FILE_PATTERN = "*.txt"
ARCHIVE = "archive"

def main():

    date_string = datetime.date.today().strftime("%Y-%m-%d")

    cur_path = pathlib.Path(".")
    archive_path = cur_path.joinpath(ARCHIVE)
    archive_path.mkdir(exist_ok=True)

    paths = cur_path.glob(FILE_PATTERN)

    zip_file_path = cur_path.joinpath(ARCHIVE, date_string + ".zip")   #B
    zip_file = zipfile.ZipFile(str(zip_file_path), "w")       #C

    for path in paths:
        zip_file.write(str(path))                                 #D
        path.unlink()             #E

if __name__ == '__main__':
     main()

## 20.4.2 Grooming files

### Listing 20.4 File files_04.py

In [9]:
# run this before running cell below
# create zip files in archive directory
from datetime import datetime, timedelta


def populate_archive(zip_file_path, current_date):
    for days in range(30, 40):
        zip_date = current_date - timedelta(days=days)
        new_zip_path = zip_file_path.joinpath(f"{zip_date.strftime('%Y-%m-%d')}.zip")
        zip_file = new_zip_path.write_text("Test")

cur_path = pathlib.Path(".")
zip_file_path = cur_path.joinpath(ARCHIVE)
current_date = datetime.today()
populate_archive(zip_file_path, current_date)

In [10]:
# Listing 20.4 File files_04.py

from datetime import datetime, timedelta
import pathlib
import zipfile

FILE_PATTERN = "*.zip"
ARCHIVE = "archive"
ARCHIVE_WEEKDAY = 1
def main():
    cur_path = pathlib.Path(".")
    zip_file_path = cur_path.joinpath(ARCHIVE)

    paths = zip_file_path.glob(FILE_PATTERN)
    current_date = datetime.today()    #A

    for path in paths:
        name = path.stem              #B
        path_date = datetime.strptime(name, "%Y-%m-%d")     #C
        path_timedelta = current_date - path_date          #D
        if (path_timedelta > timedelta(days=30)
                and path_date.weekday() != ARCHIVE_WEEKDAY):    #E
            path.unlink()

if __name__ == '__main__':
     main()

### Quick Check: Consider different parameters

Take some time to consider different grooming options.
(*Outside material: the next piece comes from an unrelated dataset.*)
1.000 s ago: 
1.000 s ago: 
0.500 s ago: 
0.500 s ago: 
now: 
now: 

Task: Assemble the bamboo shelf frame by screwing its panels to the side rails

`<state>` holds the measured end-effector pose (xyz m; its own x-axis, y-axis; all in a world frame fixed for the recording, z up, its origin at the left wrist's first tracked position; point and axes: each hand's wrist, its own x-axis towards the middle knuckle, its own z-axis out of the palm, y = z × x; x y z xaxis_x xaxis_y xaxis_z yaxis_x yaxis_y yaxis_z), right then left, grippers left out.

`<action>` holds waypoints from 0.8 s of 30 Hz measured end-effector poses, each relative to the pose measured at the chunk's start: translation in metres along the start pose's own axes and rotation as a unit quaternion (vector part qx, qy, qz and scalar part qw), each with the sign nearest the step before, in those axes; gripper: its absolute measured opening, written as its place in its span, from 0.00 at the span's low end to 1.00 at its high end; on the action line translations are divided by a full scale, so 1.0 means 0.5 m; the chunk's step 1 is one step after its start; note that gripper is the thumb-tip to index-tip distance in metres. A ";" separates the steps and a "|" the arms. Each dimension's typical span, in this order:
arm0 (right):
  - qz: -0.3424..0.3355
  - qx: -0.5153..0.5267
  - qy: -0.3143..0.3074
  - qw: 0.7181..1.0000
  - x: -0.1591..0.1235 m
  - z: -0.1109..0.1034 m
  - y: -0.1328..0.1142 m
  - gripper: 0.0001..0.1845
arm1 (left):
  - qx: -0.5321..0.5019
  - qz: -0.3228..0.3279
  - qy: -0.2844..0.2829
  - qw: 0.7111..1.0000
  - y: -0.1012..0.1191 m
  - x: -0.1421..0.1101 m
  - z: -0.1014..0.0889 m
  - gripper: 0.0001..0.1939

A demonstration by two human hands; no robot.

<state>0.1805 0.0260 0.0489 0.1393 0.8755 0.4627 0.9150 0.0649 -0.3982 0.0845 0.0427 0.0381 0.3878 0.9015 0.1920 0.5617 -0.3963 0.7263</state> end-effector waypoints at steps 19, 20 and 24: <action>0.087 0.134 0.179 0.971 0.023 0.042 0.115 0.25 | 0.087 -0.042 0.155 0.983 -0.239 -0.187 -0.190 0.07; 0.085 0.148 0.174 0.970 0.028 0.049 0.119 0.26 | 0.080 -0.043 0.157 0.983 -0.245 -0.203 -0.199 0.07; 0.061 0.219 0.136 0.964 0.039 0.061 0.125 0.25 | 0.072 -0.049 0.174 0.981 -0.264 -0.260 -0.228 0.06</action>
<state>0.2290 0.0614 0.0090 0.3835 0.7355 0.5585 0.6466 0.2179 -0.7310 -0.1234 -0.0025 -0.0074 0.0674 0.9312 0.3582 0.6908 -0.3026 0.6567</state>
How would you modify the code in the previous Try This to keep only one file a month? How would you change the code so that files from the previous month and older are groomed to save one a week? (Note: This is not the same as older than 30 days!)

#### Discussion
You could use something similar to the code above but also check the month of the file against the current month.